Potters Bar Water Hardness & Quality Report (2026)
Water Hardness
16.3°Clark23.3°fH13°dH
Source
mixed
pH Level
8.1
neutral = 7.0
Lead
0.003 mg/L
✓ Below action level
TDS
579.3 mg/L
Est. Daily Cost
£0.53
energy & soap waste
Source: DWI Data Portal · Updated 2026
0–60
mg/L
Soft
61–120
mg/L
Moderately Hard
121–180
mg/L
Hard
180+
mg/L
Very Hard
Appliance Damage Report
In Potters Bar, your appliances are currently losing 31% efficiency due to mineral buildup.
| Appliance | In Potters Bar | Soft Water City | Efficiency Loss |
|---|---|---|---|
| Kettle | 1.9 yrs | 8.5 yrs | -78% |
| Washing Machine | 5 yrs | 12 yrs | -58% |
| Water Heater | 6.3 yrs | 15 yrs | -58% |
Regional Water Comparison
How Potters Bar compares to its nearest neighbours
| City | Hardness | Clark° | Risk | Source |
|---|---|---|---|---|
| ▶ Potters Bar, East of England | 232.5 mg/L | 16.3° | 🔴 Very Hard | mixed |
| Hadley Wood, Greater London | 242 mg/L | 17° | 🔴 Very Hard | mixed |
| New Barnet, Greater London | 188.5 mg/L | 13.2° | 🔴 Very Hard | mixed |
| Barnet, Greater London | 279.5 mg/L | 19.6° | 🔴 Very Hard | mixed |
| East Barnet, Greater London | 257 mg/L | 18° | 🔴 Very Hard | mixed |
National Benchmark
How Potters Bar compares to the United Kingdom average
| Benchmark | Hardness | Appliance Risk |
|---|---|---|
| ▶ Potters Bar | 232.5 mg/L | 🔴 High |
| United Kingdom National Avg | 183 mg/L | 🔴 High |
| Livingston Top Rated | 8.5 mg/L | 🟢 None |
Bring Livingston-quality water to your Potters Bar home
Shop water softeners on Amazon.co.uk →
What Makes Potters Bar's Water Unique?
Local geology and source profile
Potters Bar, the south Hertfordshire town on the M25 corridor between Barnet and Hatfield — once described as the most typically suburban town in England — is supplied by Affinity Water from the South Hertfordshire Chalk Aquifer. The chalk beneath Potters Bar is the Cretaceous Upper Chalk (Turonian–Campanian) of the London Basin rim, dipping gently south-east from the Hertfordshire chalk plateau toward the confined chalk of the inner Lee valley and London Clay. Affinity Water operates chalk boreholes across the south Hertfordshire chalk plain — including the Potters Bar, Hatfield and Welwyn area — distributing treated supply through the south Hertfordshire supply network. At 232.5 mg/L with TDS 579.3 mg/L, Potters Bar's supply is hard chalk water typical of the south Hertfordshire chalk dip slope — slightly softer than the Waltham Abbey zone (240 mg/L) in the lower Lee valley and harder than mid-Hertfordshire zones further from the London Clay confinement zone.

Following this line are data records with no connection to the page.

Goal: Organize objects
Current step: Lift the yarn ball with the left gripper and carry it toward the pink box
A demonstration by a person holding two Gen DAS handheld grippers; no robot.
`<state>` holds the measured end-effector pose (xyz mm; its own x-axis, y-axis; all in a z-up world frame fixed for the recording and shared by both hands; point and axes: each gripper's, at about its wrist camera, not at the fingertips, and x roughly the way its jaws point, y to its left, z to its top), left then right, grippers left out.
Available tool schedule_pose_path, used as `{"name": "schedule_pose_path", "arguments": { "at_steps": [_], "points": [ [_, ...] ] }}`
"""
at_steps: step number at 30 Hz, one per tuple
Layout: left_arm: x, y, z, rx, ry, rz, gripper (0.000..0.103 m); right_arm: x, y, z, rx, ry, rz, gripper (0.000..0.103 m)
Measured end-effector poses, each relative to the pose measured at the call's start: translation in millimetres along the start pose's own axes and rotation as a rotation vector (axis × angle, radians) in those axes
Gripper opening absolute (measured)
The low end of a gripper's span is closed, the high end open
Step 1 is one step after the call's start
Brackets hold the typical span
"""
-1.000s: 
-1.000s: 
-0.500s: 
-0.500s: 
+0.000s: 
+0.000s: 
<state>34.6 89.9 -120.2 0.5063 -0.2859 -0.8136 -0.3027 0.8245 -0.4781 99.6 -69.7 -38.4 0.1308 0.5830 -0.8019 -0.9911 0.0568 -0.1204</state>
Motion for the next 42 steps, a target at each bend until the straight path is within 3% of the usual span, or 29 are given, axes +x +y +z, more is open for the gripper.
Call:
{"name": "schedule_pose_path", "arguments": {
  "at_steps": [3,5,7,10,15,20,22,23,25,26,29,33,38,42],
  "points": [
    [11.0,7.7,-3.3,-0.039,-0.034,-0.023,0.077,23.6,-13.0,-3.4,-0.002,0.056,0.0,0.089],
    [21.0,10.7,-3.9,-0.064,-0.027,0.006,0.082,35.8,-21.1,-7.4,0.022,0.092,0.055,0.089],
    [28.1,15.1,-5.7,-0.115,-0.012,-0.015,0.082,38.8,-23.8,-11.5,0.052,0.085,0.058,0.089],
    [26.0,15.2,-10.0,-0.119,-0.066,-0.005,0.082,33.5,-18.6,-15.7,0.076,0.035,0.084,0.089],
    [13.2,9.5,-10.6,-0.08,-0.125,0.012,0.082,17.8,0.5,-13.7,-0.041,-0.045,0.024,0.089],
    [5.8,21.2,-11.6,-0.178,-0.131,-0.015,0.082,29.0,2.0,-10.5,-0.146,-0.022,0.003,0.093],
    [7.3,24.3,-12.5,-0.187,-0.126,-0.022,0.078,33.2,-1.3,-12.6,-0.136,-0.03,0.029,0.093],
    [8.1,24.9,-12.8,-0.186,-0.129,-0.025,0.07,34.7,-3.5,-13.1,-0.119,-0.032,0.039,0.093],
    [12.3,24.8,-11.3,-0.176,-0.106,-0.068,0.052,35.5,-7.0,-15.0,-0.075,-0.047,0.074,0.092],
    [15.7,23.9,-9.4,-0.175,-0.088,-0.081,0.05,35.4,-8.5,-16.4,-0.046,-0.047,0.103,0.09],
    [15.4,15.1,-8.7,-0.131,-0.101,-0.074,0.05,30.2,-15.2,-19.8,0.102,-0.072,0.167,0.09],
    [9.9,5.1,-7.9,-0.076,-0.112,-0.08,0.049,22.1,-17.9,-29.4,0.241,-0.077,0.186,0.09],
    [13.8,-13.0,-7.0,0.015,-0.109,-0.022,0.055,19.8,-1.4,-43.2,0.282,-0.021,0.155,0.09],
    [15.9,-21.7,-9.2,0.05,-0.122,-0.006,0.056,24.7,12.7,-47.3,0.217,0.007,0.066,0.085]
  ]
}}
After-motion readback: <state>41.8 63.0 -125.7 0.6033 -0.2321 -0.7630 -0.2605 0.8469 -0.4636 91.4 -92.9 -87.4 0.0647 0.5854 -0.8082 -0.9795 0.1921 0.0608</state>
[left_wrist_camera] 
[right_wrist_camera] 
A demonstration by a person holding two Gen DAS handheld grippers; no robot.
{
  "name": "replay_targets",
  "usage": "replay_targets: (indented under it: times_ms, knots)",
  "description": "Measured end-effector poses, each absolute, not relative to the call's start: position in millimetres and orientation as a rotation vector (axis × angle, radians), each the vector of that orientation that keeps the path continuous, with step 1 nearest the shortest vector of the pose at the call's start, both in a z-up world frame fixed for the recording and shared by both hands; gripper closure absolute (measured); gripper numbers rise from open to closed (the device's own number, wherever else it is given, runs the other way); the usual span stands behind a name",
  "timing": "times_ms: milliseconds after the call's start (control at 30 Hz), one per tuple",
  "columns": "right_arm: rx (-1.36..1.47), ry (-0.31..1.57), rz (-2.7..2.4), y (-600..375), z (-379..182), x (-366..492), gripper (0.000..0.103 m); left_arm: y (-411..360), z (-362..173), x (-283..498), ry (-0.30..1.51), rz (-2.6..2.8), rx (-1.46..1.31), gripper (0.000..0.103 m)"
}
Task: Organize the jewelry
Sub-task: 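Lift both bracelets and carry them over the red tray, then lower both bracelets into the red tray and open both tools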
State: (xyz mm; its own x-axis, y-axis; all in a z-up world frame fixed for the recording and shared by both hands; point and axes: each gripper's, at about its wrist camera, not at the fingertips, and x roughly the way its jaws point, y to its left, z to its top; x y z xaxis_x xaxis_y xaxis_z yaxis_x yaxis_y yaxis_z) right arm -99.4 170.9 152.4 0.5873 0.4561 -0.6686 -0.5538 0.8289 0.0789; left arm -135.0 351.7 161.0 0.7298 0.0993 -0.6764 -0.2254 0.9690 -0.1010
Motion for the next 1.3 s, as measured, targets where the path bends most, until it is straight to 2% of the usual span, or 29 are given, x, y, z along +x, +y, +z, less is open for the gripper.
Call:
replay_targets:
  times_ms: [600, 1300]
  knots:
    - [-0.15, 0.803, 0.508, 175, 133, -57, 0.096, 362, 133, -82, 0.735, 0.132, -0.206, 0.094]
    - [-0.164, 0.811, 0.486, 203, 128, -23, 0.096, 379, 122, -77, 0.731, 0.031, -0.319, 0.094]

The Cretaceous Upper Chalk of south Hertfordshire forms an unconfined to semi-confined aquifer extending south-east from the Chilterns toward the London Basin. At 30–60 m depth beneath the chalk plateau, groundwater achieves calcium bicarbonate concentrations of 225–240 mg/L — characteristic of the south Hertfordshire chalk that forms Affinity Water's primary supply resource in this sector. The TDS of 579.3 mg/L reflects chalk carbonate chemistry with moderate sulphate from Upper Chalk flint and Tertiary Reading Beds that cap the south Hertfordshire plateau.
At 232.5 mg/L Potters Bar's water is hard and limescale is a persistent domestic concern. Kettles benefit from monthly descaling with a citric acid tablet. Shower screens accumulate a calcium film requiring regular white vinegar treatment. Washing-up liquid must be used generously. Combi-boilers benefit from inline scale inhibitor protection. Potters Bar's character as Hertfordshire's gatehouse suburb to London — a commuter town defined by the M25, the A1(M) and the East Coast Main Line — sits directly on the south Hertfordshire chalk aquifer, whose hard water supply is the most domestic manifestation of the same geological formation that defines the Hertfordshire countryside above.
Geology & Source: Supplied by Affinity Water from the South Hertfordshire Chalk Aquifer — unconfined to semi-confined chalk borehole supply for south Hertfordshire — produces hard water at 232.5 mg/L (16.3°Clark).